Ahora, cuando el mundo entero estalla en las calles, sin distingos de color político, es hora de preguntarse por el poder. Parece que el poder pudiera más que la tranquilidad, más que la felicidad, más que la sana conciencia. Los buenos motivos le hacen venias de sumisión al tsunami del poder.
Los poderosos son seres que nunca descansan porque no están contentos con nada. Acumulan para acumular más. Más tierras, más influencias, más plata, más súbditos, la inmortalidad de los dioses. ¿Qué buscan los que tanto buscan? Acaban de matar al presidente de Haití y los dos primeros ministros más el presidente del Senado se disputan el trono y el lecho húmedo del asesinado.
José María de Pereda, novelista costumbrista español de la segunda mitad del XIX, adornado de bigote y barba quijotescos, lanzó una afirmación orientadora: “quien aspira a adquirir riqueza u honores no sabe amar”.
La contraposición es elocuente. Por un lado iría el amor, por otro el dinero y la pleitesía, es decir las golosinas que cautivan a los poderosos. En verdad, amar, saber amar y saberse amado sería la satisfacción incomparable. Llenan más las caricias y calores familiares que los bombones y cachivaches regalados para librarse del niño.
Así pues, quienes de recién nacidos y en sus primeros años carecieron de los cariños maternos y paternos, se ven empujados desde el inconsciente a llenar el vacío con reemplazos lastimeros. Detrás de cada ávido de poder suele agazaparse un ser arrojado al mundo sin la coraza del amor.
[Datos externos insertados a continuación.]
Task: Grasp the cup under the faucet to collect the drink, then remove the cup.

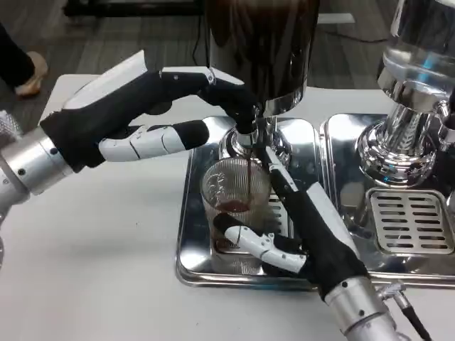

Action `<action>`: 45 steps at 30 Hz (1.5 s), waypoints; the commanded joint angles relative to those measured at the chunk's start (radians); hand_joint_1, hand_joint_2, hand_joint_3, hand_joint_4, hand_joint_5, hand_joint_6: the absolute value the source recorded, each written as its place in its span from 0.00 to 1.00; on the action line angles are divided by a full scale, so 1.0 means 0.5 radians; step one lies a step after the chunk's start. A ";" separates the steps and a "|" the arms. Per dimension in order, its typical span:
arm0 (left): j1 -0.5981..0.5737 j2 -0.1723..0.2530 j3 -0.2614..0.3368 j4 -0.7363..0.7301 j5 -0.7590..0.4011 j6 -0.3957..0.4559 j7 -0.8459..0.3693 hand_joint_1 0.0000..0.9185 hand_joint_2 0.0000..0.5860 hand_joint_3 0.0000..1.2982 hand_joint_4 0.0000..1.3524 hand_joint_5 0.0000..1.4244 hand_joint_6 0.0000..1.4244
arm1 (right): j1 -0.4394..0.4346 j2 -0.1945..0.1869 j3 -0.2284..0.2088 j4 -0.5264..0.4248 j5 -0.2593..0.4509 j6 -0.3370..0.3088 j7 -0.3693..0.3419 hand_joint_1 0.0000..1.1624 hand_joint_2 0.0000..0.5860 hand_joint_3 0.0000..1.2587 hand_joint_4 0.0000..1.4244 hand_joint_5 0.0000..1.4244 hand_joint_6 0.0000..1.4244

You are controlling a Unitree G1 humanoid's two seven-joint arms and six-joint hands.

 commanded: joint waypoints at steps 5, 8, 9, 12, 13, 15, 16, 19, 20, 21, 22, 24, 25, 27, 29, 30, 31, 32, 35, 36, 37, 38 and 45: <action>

Hace tres años un tuitero identificado como @diostuitero, sorprendió con esta sucinta pieza de antiteología elemental: “Dios es el ser con la autoestima más baja de la historia. Solo así se explica que necesite que le adoren constantemente”.
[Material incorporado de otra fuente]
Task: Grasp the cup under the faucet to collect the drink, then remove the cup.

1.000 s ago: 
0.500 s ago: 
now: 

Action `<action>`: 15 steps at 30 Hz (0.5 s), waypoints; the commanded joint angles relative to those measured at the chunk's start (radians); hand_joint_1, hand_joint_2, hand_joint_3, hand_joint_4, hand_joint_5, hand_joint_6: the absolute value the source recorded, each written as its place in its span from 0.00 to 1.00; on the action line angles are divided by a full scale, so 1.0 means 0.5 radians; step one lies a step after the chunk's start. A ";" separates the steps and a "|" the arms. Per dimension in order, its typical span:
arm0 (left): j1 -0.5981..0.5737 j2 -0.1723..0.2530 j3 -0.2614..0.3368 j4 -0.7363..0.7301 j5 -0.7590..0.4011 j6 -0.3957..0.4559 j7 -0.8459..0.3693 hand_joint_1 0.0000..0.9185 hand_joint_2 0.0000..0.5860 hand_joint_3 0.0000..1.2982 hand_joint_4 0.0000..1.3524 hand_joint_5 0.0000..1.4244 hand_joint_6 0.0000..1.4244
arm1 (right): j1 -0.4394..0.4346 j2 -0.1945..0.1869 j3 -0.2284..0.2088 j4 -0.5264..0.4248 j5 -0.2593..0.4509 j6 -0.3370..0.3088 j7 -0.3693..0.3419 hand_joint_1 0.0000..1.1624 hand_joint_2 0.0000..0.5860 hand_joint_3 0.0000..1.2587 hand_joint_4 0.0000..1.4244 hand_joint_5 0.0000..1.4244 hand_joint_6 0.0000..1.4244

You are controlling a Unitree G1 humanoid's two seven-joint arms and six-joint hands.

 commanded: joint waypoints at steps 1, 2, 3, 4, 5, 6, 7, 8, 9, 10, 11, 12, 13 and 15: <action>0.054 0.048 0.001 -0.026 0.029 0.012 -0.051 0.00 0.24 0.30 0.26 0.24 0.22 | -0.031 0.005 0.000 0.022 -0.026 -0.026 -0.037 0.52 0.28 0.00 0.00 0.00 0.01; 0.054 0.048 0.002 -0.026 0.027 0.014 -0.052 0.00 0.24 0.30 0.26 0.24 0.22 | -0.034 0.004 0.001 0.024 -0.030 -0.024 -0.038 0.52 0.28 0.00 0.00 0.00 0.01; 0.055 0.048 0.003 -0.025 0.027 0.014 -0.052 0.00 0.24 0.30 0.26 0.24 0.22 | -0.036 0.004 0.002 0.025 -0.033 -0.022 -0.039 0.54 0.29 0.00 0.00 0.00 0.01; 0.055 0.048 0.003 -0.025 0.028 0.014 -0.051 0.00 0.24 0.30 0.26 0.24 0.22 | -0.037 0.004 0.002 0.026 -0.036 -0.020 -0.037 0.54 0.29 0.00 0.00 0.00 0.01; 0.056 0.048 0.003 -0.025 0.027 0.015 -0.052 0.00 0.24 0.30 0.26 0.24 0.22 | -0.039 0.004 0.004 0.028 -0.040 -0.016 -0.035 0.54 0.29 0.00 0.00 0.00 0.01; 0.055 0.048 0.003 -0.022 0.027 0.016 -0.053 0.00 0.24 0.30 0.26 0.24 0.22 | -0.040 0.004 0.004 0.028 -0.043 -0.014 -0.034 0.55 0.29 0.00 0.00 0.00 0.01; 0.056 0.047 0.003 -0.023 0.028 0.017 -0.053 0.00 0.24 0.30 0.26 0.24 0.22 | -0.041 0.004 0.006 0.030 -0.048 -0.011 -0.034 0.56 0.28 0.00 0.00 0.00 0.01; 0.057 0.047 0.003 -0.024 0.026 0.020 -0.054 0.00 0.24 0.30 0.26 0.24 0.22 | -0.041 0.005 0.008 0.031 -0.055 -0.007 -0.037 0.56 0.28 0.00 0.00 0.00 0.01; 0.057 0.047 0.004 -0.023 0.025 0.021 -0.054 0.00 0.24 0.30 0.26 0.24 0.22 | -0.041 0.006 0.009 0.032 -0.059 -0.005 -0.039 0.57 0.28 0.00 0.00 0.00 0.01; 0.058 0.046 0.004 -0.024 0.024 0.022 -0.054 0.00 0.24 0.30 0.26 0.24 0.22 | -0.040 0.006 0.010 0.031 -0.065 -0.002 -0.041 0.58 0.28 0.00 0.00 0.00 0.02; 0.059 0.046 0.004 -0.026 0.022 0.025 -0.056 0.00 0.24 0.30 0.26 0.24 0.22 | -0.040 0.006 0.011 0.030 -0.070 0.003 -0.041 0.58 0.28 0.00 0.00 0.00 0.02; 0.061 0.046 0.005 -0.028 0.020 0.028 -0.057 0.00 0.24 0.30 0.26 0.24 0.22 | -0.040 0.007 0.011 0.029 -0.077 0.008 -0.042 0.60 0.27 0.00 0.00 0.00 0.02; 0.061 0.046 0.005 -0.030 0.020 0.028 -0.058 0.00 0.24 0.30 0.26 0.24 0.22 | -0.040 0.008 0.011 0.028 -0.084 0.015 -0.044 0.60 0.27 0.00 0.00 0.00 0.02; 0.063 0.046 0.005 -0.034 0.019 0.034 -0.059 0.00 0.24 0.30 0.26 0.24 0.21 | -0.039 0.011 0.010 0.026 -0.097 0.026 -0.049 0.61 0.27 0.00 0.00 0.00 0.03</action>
Este dios tuitero es el dios ávido. Si exige adoración perpetua de parte de sus criaturas, es precisamente porque las creó para autosatisfacerse. Los templos suelen ser el edificio cimero de los mil y pico de pueblos en Colombia. Sus torres son visibles desde las primeras curvas cuando se abre el panorama de casitas y calles desdentadas.
Adentro de las inmensas puertas el alma se sobrecoge. Desde el altar fulminan símbolos llameantes del omnipotente, del que todo lo puede. ¿Habrá algún modelo del poder más incisivo, de entre los muchos que moldean las mentes nacionales?
Los diversos auges han sembrado sus símbolos desde hace siglos: las corazas de los conquistadores, los caballos de los libertadores, las pirámides de huesos de las guerras civiles, el corte de franela de la Violencia, el fusil de las guerrillas, la motosierra de los paras, las cadenas de oro de los narcos, la combinación de todos los anteriores en la actualidad.
Estos poderes cíclicos y encadenados se han incrustado en las ambiciones generales. Por eso hay hoy más candidatos a la presidencia que votantes, más jerarcas aspirantes a títulos y puestos que fieles creyentes en las instituciones. Entre tanto los ciudadanos chapalean en un medio hostil que en vez de saber amar exige adoraciones inmarcesibles.